Chaos Mesh 1.0: Chaos Engineering Platform

Table of Contents
Introduction
Most outages aren’t triggered by a single catastrophic bug — they’re triggered by ordinary failures (a node reboot, a flaky network link, a disk that starts timing out) happening at the worst possible time. Chaos engineering is a disciplined way to practice those failures before production does it for you.
Chaos Mesh 1.0, released on September 20, 2020, is a big step toward making that practice repeatable on Kubernetes: a single platform for injecting faults, running controlled experiments, and learning which assumptions in your systems are actually true.
How to start safely
- Keep the blast radius small: select a single namespace and a narrow label selector before you ever target shared dependencies.
- Treat experiments like deployments: schedule them, review them, and add clear rollback steps (even for “simple” pod-kill tests).
- Measure a hypothesis: define what “healthy” means (latency, error rate, SLO) so you can tell resilience from luck.
Fault Injection Capabilities
- Pod chaos enables killing, stopping, or restarting pods to test application resilience.
- Network chaos simulates network failures, latency, and packet loss.
- I/O chaos injects file system and disk I/O faults.
- Time chaos manipulates system time to test time-dependent behaviors.
- Kernel chaos injects kernel-level faults for advanced testing scenarios.
Experiment Management
- Web UI provides intuitive interface for creating and managing chaos experiments.
- Scheduling support enables running experiments on schedules or triggers.
- Experiment templates simplify creating common chaos scenarios.
- Multi-cluster support enables running experiments across multiple clusters.
Observability
- Metrics integration exposes detailed chaos experiment metrics for Prometheus.
- Event tracking provides comprehensive logs of all chaos operations.

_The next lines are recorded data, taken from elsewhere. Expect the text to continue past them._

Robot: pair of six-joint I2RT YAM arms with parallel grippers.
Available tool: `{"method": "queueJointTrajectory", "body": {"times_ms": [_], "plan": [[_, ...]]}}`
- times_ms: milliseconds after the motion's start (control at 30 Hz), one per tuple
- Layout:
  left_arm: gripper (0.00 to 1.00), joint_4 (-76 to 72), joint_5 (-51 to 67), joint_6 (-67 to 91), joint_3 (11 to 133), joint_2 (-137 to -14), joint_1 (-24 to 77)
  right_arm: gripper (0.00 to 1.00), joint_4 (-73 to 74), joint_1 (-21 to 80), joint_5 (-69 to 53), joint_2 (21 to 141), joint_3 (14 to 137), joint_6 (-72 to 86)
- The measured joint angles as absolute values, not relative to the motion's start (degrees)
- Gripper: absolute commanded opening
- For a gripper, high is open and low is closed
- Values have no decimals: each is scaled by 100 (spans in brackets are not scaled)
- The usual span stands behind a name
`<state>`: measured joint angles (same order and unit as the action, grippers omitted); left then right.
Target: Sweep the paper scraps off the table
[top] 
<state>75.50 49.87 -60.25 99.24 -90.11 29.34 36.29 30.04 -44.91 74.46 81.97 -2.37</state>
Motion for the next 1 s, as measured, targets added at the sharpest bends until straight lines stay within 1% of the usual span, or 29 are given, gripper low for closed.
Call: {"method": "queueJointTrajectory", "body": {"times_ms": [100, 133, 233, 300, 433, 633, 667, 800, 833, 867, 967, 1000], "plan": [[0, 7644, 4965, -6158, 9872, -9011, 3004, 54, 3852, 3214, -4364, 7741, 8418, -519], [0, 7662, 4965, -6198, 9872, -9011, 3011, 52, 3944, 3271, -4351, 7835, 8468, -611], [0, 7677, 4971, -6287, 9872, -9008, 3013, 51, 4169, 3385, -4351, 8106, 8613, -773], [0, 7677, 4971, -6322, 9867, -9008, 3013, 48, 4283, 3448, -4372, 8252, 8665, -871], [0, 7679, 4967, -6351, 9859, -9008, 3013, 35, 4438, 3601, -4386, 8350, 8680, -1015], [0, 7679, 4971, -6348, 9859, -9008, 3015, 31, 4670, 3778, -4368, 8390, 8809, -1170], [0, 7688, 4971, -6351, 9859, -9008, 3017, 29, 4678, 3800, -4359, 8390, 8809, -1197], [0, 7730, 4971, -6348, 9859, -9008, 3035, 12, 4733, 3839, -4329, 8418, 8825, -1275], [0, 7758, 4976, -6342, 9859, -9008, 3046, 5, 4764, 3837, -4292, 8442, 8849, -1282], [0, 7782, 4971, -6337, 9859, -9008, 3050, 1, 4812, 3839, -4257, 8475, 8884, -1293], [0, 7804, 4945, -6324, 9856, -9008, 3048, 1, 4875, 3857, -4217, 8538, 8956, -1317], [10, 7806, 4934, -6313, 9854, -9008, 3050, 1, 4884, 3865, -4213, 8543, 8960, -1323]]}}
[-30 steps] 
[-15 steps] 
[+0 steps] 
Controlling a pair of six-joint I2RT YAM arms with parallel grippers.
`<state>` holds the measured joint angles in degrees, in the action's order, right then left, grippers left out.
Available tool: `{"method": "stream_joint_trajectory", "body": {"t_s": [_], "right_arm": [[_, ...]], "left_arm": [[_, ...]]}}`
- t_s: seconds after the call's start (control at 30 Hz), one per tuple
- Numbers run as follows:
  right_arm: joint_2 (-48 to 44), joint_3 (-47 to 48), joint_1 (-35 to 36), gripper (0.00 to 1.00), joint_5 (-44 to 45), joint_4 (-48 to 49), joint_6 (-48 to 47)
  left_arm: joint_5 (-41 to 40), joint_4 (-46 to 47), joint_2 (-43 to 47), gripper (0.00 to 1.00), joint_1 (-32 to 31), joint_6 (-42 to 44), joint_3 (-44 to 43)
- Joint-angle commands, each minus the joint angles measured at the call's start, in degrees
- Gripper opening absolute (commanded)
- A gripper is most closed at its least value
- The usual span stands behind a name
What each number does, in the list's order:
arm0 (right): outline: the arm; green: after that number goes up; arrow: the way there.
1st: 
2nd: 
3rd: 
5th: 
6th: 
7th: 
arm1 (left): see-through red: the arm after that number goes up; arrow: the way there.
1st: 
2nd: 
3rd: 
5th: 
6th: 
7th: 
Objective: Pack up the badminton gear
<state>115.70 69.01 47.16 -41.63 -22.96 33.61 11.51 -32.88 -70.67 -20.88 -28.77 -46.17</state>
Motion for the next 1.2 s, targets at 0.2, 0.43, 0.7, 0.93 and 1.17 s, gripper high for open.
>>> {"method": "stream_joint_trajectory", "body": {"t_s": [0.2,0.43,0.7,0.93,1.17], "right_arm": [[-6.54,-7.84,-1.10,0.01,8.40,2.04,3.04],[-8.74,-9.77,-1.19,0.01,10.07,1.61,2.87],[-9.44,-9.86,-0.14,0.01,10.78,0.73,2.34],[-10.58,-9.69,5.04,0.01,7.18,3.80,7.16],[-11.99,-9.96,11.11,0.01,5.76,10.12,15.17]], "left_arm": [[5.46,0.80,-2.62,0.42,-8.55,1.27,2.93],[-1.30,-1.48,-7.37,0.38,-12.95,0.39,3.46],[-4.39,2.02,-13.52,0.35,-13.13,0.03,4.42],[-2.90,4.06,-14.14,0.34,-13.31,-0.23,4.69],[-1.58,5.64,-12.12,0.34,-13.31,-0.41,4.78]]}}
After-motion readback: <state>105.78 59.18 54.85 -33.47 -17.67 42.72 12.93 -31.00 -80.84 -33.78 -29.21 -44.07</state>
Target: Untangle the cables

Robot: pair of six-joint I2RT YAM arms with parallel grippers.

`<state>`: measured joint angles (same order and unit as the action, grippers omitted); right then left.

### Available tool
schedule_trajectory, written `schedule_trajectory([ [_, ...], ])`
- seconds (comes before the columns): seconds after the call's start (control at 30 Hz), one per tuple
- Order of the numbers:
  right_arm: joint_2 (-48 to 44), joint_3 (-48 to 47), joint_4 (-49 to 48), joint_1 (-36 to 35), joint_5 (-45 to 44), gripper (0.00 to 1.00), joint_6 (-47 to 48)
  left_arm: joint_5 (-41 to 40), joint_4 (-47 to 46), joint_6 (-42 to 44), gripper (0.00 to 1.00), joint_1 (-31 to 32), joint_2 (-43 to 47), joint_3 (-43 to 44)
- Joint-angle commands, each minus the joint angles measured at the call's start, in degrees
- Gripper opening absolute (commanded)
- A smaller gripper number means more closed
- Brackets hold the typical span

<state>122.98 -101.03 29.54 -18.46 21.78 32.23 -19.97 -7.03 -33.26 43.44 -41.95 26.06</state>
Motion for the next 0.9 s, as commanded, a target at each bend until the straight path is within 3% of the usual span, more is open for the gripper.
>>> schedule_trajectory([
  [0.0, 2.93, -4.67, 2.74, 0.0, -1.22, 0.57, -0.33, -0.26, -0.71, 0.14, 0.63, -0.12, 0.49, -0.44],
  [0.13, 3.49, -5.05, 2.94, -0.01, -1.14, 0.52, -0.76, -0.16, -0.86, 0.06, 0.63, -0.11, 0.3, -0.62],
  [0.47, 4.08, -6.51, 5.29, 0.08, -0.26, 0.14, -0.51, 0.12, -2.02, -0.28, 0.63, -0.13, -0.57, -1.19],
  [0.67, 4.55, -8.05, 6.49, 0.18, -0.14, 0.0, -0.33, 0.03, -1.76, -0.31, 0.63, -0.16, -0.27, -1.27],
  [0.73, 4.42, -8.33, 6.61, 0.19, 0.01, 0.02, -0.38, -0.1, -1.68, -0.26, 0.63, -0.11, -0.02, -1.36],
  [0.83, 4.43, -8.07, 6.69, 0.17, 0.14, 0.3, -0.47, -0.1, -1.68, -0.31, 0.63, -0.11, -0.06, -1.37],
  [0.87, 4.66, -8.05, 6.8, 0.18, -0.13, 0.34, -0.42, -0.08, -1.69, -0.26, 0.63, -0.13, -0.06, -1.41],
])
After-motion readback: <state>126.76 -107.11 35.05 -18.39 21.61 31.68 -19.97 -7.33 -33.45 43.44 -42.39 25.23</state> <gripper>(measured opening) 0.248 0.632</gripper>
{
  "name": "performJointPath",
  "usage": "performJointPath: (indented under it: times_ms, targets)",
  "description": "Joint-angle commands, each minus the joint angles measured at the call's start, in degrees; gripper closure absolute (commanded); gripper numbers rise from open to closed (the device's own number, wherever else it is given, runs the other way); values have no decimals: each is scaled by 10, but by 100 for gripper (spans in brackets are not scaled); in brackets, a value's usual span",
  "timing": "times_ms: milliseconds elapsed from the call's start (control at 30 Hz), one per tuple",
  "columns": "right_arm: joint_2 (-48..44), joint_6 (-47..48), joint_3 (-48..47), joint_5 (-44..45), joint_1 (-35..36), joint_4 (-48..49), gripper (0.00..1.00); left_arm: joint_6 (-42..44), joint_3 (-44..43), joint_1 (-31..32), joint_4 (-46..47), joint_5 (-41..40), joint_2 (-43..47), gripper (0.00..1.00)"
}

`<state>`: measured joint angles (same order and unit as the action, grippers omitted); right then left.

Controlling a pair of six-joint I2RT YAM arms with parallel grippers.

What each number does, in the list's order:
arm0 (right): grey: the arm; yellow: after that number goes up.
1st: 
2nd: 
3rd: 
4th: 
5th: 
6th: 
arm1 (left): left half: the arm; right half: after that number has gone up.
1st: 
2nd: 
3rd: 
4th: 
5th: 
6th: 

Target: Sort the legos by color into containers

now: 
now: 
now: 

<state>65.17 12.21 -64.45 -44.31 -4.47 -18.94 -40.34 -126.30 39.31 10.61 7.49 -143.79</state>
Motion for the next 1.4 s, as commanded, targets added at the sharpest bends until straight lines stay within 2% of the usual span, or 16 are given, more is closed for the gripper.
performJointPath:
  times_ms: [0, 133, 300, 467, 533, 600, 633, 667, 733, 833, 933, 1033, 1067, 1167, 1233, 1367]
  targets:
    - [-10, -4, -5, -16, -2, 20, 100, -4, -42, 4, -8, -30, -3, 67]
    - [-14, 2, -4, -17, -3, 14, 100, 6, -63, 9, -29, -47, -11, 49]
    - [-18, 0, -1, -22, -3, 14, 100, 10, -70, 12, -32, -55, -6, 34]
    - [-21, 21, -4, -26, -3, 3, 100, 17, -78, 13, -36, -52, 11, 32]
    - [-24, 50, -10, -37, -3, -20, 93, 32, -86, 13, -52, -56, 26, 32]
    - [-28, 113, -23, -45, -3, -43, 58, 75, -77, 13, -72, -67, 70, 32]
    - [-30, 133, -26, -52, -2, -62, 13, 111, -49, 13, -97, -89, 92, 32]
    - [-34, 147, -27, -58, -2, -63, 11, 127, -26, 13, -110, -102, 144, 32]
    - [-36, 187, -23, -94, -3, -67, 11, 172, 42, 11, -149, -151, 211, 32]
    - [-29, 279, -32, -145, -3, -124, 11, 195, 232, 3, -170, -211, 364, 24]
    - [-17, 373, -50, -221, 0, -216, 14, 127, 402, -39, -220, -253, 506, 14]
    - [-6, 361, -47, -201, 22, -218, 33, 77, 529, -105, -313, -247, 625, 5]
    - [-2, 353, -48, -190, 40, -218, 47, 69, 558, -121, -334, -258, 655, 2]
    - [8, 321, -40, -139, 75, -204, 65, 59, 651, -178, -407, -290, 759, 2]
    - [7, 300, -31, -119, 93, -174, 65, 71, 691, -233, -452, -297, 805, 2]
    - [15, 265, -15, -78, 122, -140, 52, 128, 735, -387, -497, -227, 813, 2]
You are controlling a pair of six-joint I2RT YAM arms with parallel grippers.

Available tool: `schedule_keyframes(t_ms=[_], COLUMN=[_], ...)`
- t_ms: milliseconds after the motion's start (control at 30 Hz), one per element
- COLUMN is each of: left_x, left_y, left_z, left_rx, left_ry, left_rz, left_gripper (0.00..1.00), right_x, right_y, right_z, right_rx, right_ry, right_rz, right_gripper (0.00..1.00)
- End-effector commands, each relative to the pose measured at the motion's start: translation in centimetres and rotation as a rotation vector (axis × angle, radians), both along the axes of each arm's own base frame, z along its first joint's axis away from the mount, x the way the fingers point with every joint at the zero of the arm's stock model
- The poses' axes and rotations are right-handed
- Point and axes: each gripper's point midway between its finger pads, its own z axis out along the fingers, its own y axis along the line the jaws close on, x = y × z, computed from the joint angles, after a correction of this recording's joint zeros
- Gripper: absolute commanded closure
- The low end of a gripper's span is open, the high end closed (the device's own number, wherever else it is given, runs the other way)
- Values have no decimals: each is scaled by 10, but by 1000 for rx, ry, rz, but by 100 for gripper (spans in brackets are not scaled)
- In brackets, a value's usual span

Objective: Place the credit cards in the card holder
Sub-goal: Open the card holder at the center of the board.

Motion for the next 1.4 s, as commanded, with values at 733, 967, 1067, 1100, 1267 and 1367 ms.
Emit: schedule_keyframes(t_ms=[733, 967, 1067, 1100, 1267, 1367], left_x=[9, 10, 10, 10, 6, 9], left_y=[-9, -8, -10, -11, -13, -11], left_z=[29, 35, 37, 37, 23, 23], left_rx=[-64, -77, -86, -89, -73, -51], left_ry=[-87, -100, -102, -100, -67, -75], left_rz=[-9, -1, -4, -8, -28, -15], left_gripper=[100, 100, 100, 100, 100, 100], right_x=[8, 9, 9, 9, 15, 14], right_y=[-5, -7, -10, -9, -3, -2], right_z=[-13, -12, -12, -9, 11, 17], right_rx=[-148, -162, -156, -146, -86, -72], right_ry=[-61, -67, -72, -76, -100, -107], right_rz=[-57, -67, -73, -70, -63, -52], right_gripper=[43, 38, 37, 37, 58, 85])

- Dashboard integration with Grafana provides visualization of chaos experiments.
- Alerting support enables notifications when experiments complete or fail.
Getting Started
curl -sSL https://mirrors.chaos-mesh.org/latest/install.sh | bash
kubectl apply -f https://mirrors.chaos-mesh.org/latest/crd.yaml
Create a chaos experiment:
apiVersion: chaos-mesh.org/v1alpha1
kind: PodChaos
metadata:
name: pod-kill-example
spec:
action: pod-kill
mode: one
selector:
namespaces:
- default
labelSelectors:
app: my-app
scheduler:
cron: "@every 2m"
Summary
| Aspect | Details |
|---|---|
| Release Date | September 20, 2020 |
| Headline Features | Comprehensive fault injection, experiment management, observability |
| Why it Matters | Provides a platform for testing and improving application resilience through chaos engineering |
Chaos Mesh 1.0 continues to evolve as a leading chaos engineering platform, providing teams with powerful tools for testing and improving the resilience of Kubernetes applications.